Meghana Krishnadas

NCBS, Bengaluru

Meghna Krishnadas is a Professor at the National Centre for Biological Sciences (NCBS), Bengaluru. Her research focuses on the ecological processes that enable species coexistence and shape plant community dynamics across diverse ecosystems, from tropical forests to alpine grasslands. By integrating field ecology with trait-based and interaction-driven approaches, her work examines how abiotic factors, soil microbes, seed dispersers, and herbivores influence biodiversity and ecosystem resilience under environmental change. Her studies advance understanding of species interactions and their role in maintaining ecosystem stability.

Meghana Krishnadas

Session 3A: Symposium on Evolutionary Ecology in the Wild

Chairperson: Renee Borges, IISc, Bengaluru

Traits of trees shape community assembly, but intraspecific variation is substantial and meaningful

Understanding the factors shaping species distributions and community assembly is essential for predicting biodiversity loss with global environmental changes.

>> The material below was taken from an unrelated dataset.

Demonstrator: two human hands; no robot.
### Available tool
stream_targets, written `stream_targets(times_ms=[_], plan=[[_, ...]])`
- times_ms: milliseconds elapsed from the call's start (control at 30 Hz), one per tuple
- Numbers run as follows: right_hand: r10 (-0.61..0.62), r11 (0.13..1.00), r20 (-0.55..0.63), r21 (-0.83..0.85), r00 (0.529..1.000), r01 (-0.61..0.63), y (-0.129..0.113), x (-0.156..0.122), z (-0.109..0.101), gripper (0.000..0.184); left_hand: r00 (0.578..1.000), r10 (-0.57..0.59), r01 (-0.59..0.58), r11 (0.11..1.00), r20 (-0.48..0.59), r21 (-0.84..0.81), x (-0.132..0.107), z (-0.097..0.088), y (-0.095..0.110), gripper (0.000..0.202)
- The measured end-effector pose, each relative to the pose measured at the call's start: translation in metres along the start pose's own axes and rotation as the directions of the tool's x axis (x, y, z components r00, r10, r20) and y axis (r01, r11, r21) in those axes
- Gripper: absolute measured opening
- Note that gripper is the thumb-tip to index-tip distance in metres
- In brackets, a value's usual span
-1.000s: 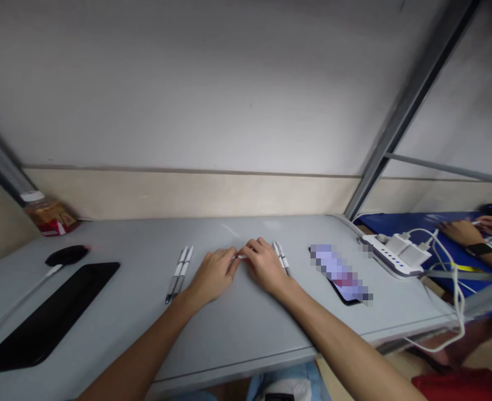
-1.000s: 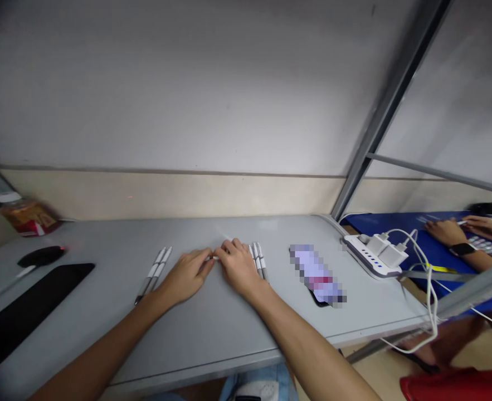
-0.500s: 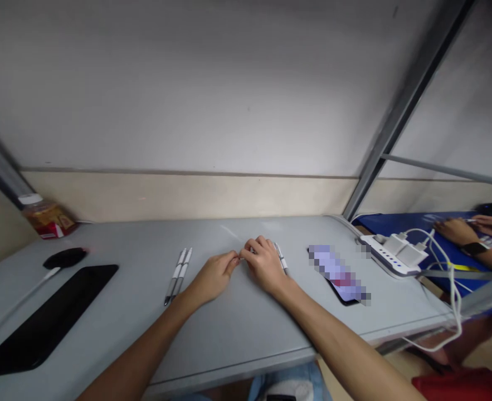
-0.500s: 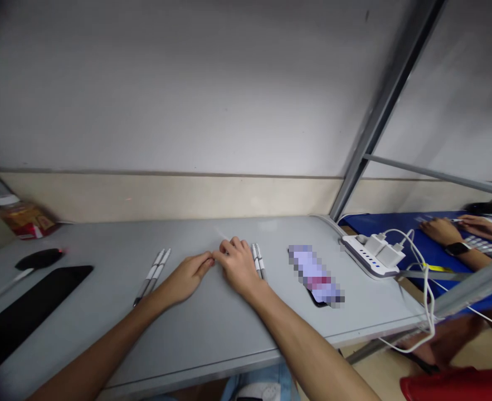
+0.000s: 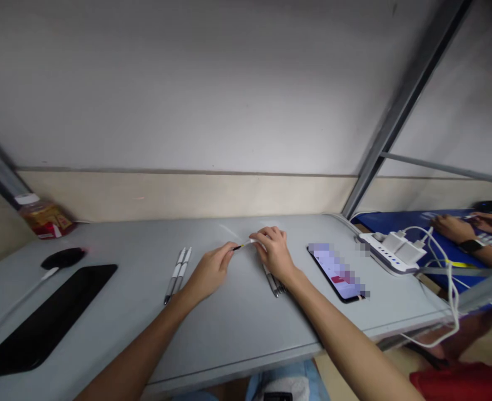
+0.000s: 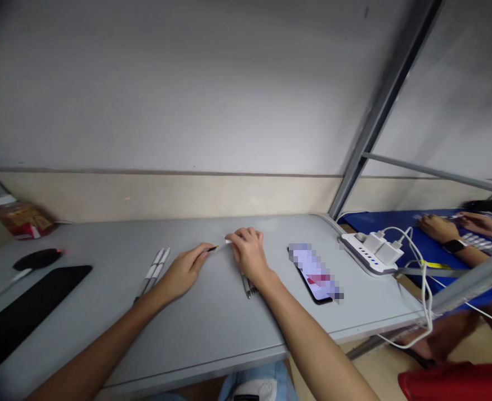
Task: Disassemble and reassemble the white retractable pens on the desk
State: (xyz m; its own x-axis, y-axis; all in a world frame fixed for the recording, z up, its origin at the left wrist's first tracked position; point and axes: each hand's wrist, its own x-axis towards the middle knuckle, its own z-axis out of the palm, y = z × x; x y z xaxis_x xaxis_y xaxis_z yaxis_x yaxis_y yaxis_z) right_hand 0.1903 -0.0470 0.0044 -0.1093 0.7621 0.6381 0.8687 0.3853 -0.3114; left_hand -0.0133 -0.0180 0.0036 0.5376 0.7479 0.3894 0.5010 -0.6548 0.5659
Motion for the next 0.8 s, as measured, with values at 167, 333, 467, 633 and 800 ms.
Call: stream_targets(times_ms=[167, 333, 467, 633, 800], plan=[[0.112, 0.965, -0.051, 0.243, 0.992, -0.097, 0.004, 0.007, -0.006, 0.032, 1.000, -0.018, 0.019, 0.999, -0.004, 0.035, 0.002, -0.003, 0.000, 0.031], [0.144, 0.976, 0.008, 0.166, 0.990, -0.143, 0.003, 0.006, -0.009, 0.029, 1.000, -0.019, 0.020, 0.998, -0.022, 0.057, 0.003, -0.001, 0.000, 0.031], [0.112, 0.986, 0.081, 0.112, 0.990, -0.121, 0.003, 0.003, -0.007, 0.028, 1.000, -0.022, 0.022, 0.998, 0.004, 0.067, 0.003, -0.001, 0.000, 0.030], [0.047, 0.995, 0.136, 0.086, 0.990, -0.059, 0.000, 0.002, -0.007, 0.018, 1.000, 0.001, -0.004, 0.996, 0.025, 0.089, 0.001, -0.001, -0.001, 0.029], [-0.062, 0.998, 0.199, 0.019, 0.978, 0.059, -0.010, 0.000, -0.009, 0.020, 0.999, 0.008, -0.012, 0.992, 0.035, 0.127, 0.000, 0.001, 0.002, 0.029]])
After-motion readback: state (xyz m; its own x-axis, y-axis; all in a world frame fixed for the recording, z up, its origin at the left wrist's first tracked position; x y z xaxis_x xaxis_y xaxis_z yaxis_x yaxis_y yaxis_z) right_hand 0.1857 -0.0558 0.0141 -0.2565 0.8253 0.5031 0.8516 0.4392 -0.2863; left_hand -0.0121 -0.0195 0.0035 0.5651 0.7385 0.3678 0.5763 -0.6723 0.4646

Community structure emerges from species' performance governed by functional traits, heritable features representing fundamental ecological properties such as life history, resource use, and competitive ability, and trade-offs therein. There has been a groundswell of trait-based studies in the past decade, but tropical dry ecosystems (TDEs) remain understudied. We assessed the degree to which traits explain community assembly of trees in response to natural and anthropogenic gradients in a TDE of the Eastern Ghats. First, we examined trait-mediated filtering across broad climate gradients. Then, we investigated whether traits explain woody species' response to the invasion of a savanna understorey by Lantana camara. Finally, we assessed whether within-species trait variation explained species abundances and landscape-scale niche properties. Inter-species variation in traits explained assembly in response to abiotic gradients and invasion, but within-species variation was substantial and affected landscapelevel niche properties, indicating why species-level mean traits yield noisy patterns in assembly.